Concernant l’atteinte des objectifs stratégiques, deux dimensions sont associées à la performance : le déroulement de l’action et son résultat (Lorino, 2003). La performance porte en même temps l’efficacité – capacité à réaliser les objectifs fixés –, et l’efficience – moyens mis en œuvre pour produire un résultat (La Villarmois, 2001 ; Santo & Verrier, 2007). L’accroissement de l’efficience s’explique par la maximisation de l’utilisation des ressources, soit en augmentant la production sans les coûts, soit en maintenant le niveau de production en réduisant les coûts. Barabel & Meier (2010) reconnaissent une définition naïve de la performance comme mesure objective de l’efficacité et/ou de l’efficience d’une action. Dans ce cas, il faut s’intéresser à la mesure des résultats obtenus rapportés aux moyens utilisés pour l’obtenir, puis relativiser cette mesure en fonction du contexte et du niveau de risques pris par rapport à un référentiel : il s’agit en quelque sorte de benchmarking (Dohou & Berland, 2007). Mais cette objectivité est impossible à maintenir, de par les choix des résultats à mesurer et des référentiels de comparaison, les modalités de calcul, tous subjectifs.
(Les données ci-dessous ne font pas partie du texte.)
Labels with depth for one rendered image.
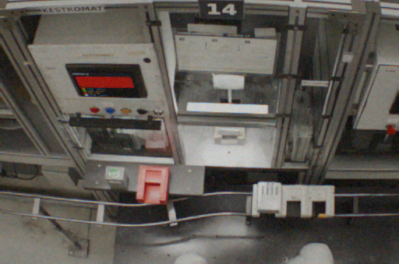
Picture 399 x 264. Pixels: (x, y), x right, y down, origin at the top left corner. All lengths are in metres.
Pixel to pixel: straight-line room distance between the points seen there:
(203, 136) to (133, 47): 0.94
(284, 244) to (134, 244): 0.70
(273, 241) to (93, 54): 1.30
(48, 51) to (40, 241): 1.91
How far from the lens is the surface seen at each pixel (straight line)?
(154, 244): 2.63
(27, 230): 3.56
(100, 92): 1.92
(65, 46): 1.76
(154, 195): 2.45
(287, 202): 2.51
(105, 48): 1.73
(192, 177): 2.47
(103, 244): 3.39
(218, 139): 2.48
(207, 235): 2.62
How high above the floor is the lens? 3.20
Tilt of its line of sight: 62 degrees down
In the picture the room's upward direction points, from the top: 7 degrees counter-clockwise
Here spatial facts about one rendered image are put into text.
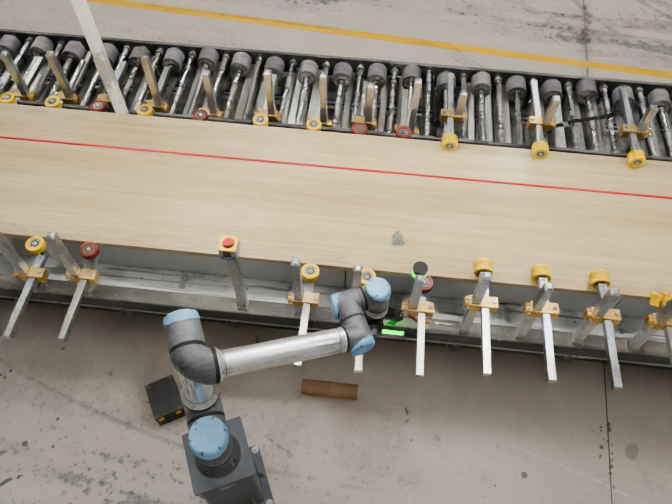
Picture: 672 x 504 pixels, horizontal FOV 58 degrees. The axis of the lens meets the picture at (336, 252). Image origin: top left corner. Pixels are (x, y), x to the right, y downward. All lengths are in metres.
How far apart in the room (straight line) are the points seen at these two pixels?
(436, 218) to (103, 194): 1.58
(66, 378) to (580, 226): 2.79
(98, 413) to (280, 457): 1.00
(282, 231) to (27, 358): 1.74
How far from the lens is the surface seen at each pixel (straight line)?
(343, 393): 3.30
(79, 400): 3.62
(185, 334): 1.96
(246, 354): 1.95
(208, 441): 2.44
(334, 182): 2.95
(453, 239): 2.81
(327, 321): 2.76
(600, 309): 2.66
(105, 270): 3.18
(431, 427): 3.36
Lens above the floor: 3.17
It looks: 57 degrees down
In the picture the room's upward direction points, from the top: 1 degrees clockwise
A ces différents modèles d’efficacité, Bourgeois (2002) ajoute le point de vue de la santé qu’elle soit physique, mentale, morale ou sociale, en observant le coût du travail sur la santé des opérateurs mais aussi ce que le travail apporte dans la construction de la santé. Du point de vue ergonomique, la dimension économique de la performance est à confronter avec ces aspects humains (Bourgeois & Hubault, 2005). En ce sens, selon Bourguignon (1996), la

performance est un construit social, alors que Quinn & Rohrbaugh (1983) la considèrent plutôt comme un construit de faits observables basés sur des objectifs rationnels, des processus internes, une ouverture vers l’extérieur de l’organisation et la valeur des ressources internes. Dans sa revue des travaux théoriques sur la performance, La Villarmois (2001) retrouve ces deux grandes dimensions qu’il oppose : une première objective et économique par un critère chiffré, et une seconde subjective et politique par un critère humain. En remettant en cause la conception singulière de la performance, cette analyse met l’accent sur la notion de construit social, négocié par l’organisation et les différents acteurs (Dohou & Berland, 2007).
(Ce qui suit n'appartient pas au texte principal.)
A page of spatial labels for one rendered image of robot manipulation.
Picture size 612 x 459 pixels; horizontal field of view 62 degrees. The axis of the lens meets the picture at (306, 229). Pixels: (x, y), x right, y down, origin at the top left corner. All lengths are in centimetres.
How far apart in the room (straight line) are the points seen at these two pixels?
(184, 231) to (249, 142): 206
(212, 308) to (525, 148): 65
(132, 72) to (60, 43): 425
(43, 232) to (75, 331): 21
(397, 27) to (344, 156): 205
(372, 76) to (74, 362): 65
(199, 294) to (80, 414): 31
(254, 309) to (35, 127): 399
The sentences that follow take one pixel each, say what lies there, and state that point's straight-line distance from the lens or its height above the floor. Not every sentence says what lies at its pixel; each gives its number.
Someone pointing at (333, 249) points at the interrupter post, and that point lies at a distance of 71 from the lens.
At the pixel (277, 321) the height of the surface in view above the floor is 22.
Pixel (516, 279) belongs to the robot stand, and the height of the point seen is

2.1.2. Vers une performance organisationnelle aux contours variables

La prise en compte des objectifs divergents des différents acteurs a fait évoluer la notion de performance dans les organisations. Pour Barabel & Meier (2010), la performance organisationnelle a pour but de mesurer l’organisation dans son ensemble et de prendre en considération la capacité à satisfaire l’ensemble des acteurs. Dans cette perspective, une mesure simple de performance n’est plus possible, il faut plutôt analyser l’organisation au niveau des processus créant de la valeur, puis rechercher des indicateurs de performance complexes qui prennent en charge la multi-dimensionnalité.
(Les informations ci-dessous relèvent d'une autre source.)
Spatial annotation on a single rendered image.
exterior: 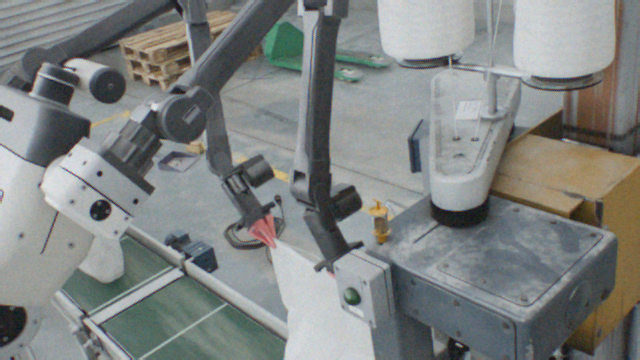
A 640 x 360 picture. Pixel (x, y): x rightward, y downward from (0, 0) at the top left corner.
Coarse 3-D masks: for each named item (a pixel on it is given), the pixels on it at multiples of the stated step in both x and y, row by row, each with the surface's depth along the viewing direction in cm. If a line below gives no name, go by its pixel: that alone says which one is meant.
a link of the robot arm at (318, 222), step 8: (328, 208) 134; (336, 208) 132; (304, 216) 130; (312, 216) 129; (320, 216) 129; (328, 216) 130; (336, 216) 133; (312, 224) 129; (320, 224) 129; (328, 224) 129; (312, 232) 130; (320, 232) 129
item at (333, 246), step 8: (328, 232) 129; (336, 232) 130; (320, 240) 130; (328, 240) 129; (336, 240) 129; (344, 240) 131; (360, 240) 133; (320, 248) 131; (328, 248) 129; (336, 248) 129; (344, 248) 130; (352, 248) 130; (328, 256) 130; (336, 256) 129; (320, 264) 130; (328, 264) 127
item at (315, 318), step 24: (288, 264) 151; (312, 264) 140; (288, 288) 157; (312, 288) 145; (336, 288) 138; (288, 312) 159; (312, 312) 150; (336, 312) 142; (312, 336) 152; (336, 336) 146; (360, 336) 139; (432, 336) 122
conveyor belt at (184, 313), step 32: (192, 288) 260; (128, 320) 248; (160, 320) 245; (192, 320) 242; (224, 320) 239; (128, 352) 231; (160, 352) 228; (192, 352) 226; (224, 352) 223; (256, 352) 221
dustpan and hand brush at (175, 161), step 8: (192, 144) 480; (200, 144) 478; (176, 152) 476; (184, 152) 474; (192, 152) 481; (200, 152) 479; (160, 160) 464; (168, 160) 473; (176, 160) 473; (184, 160) 471; (192, 160) 469; (160, 168) 463; (168, 168) 459; (176, 168) 461; (184, 168) 459
La littérature actuelle reste confuse sur la notion de performance organisationnelle, et il semblerait que la performance globale ou encore durable y soit plus ou moins confondue. Cette notion de performance globale a émergé en Europe avec le développement durable et émane de « la déclinaison des principes du développement durable à l’échelle des entreprises

par le biais de la responsabilité sociétale » (p.2), en intégrant volontairement à la

performance économique, des dimensions sociales et environnementales (Dohou & Berland, 2007) : il faut à la fois produire bien et adopter un comportement éthique (Berland, 2010). Pourtant, l’éthique et la rationalité économique ne sont pas sur le même plan, ce qui crée des problèmes lorsqu’une organisation fait ses choix stratégiques en ignorant l’une ou l’autre. Pour La Villarmois (2001), la performance, pilier des systèmes, occupe une place centrale dans les mécanismes de contrôle : « il faut être performant partout et tout de suite » (Berland, 2010, p.12). Dohou & Berland (2007) notent que la notion de performance se diversifie et a un regain d’usage. Aujourd’hui, les organisations tentent de maintenir ensemble la dimension financière et les autres dimensions subjectives de la performance, en repositionnant

radicalement la gestion des ressources humaines au cœur de la constitution du travail (Hubault, 2005).